Fra i misteri della politica italiana, un posto a parte lo meritano i
convegni estivi dei partiti. A cosa servono queste sagre paesane che
esibiscono D'Alema e Rutelli al posto del santo patrono o del branzino alla
griglia? A quale insopprimibile bisogno della Nazione intendono dare
risposta? Non ci risulta che a settembre i ministri di Blair e della Merkel
vaghino per brughiere scozzesi e foreste nere, discettando in t-shirt di
tagli alle pensioni e nuovi organigrammi televisivi. Quei grigi burocrati
sono già da giorni in Parlamento, a lavorare.
Il rito della politica-festivalbar avrebbe una qualche giustificazione se
gli incontri di piazza servissero almeno a rendere più umano il rapporto con
la plebe votante. Invece sembrano una continuazione di «Porta a porta» con
altri mezzi: il politico-divo sale sul palco circondato da taccuini e
guardie del corpo, viene intervistato da un giornalista famoso e dopo i bis
e gli applausi scompare nella notte. Per i presenti saranno anche emozioni
degne di Vasco Rossi. Ma chi osserva da casa le sintesi nei telegiornali si
sente preso in giro: quei potenti abbronzati e vestiti come se fossero
sempre in vacanza parlano di sacrifici economici e missioni militari con una
tensione drammatica e una verve polemica così accentuate da far sorgere
spontanea una domanda: perché, invece di discuterne in riva al mare, non
andate a farlo a Roma, riaprendo le Camere ancora chiuse per ferie?

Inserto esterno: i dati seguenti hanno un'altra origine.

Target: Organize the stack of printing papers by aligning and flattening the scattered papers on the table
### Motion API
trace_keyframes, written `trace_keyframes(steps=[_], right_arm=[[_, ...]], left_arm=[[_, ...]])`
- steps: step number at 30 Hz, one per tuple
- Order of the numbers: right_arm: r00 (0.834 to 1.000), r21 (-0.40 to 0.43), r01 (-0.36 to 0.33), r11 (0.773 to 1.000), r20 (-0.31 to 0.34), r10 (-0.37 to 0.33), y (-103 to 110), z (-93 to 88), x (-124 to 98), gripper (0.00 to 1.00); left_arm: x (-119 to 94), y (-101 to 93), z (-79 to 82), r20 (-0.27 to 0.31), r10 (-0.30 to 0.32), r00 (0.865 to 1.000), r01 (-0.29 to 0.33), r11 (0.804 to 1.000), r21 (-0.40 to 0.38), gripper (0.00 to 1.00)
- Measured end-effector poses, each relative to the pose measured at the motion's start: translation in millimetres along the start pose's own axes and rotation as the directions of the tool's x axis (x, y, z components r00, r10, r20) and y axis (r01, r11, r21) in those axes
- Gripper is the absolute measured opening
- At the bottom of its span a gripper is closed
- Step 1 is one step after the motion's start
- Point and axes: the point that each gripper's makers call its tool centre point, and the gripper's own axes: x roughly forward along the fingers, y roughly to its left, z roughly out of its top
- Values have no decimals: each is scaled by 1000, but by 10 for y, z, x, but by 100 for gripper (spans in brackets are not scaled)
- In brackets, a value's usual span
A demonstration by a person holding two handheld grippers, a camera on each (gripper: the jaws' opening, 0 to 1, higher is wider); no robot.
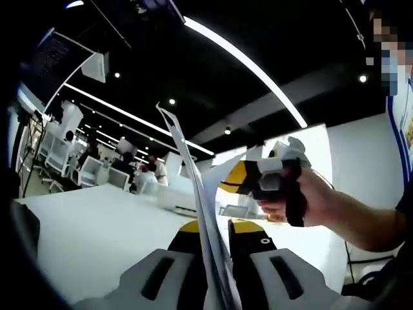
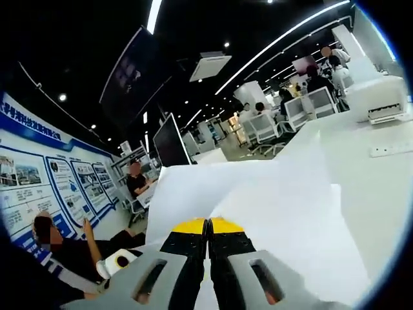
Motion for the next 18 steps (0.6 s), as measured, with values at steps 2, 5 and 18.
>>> trace_keyframes(steps=[2, 5, 18], right_arm=[[1000, 10, -10, 1000, 2, 10, 21, 0, 10, 0], [1000, 18, -24, 1000, 3, 24, 67, -12, 15, 0], [997, 33, -79, 996, 10, 79, 277, -22, 40, 0]], left_arm=[[0, 0, -1, 0, 0, 1000, 0, 1000, 1, 12], [-1, -1, 1, 0, 0, 1000, 0, 1000, 2, 12], [-20, 19, 22, 8, 10, 1000, -10, 1000, 3, 9]])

Non reputo Gramellini un grande giornalista. Ho letto altre volte enormi cazzate uscite dalla sua penna; l'articolo che proponi mi sembra di un certo qualunquismo, quelle cose che si scrivono tanto per acchiappare il consenso dei lettori ma che in realtà non dicono e non servono a niente, alla stregua dei porta a porta a cui si riferisce.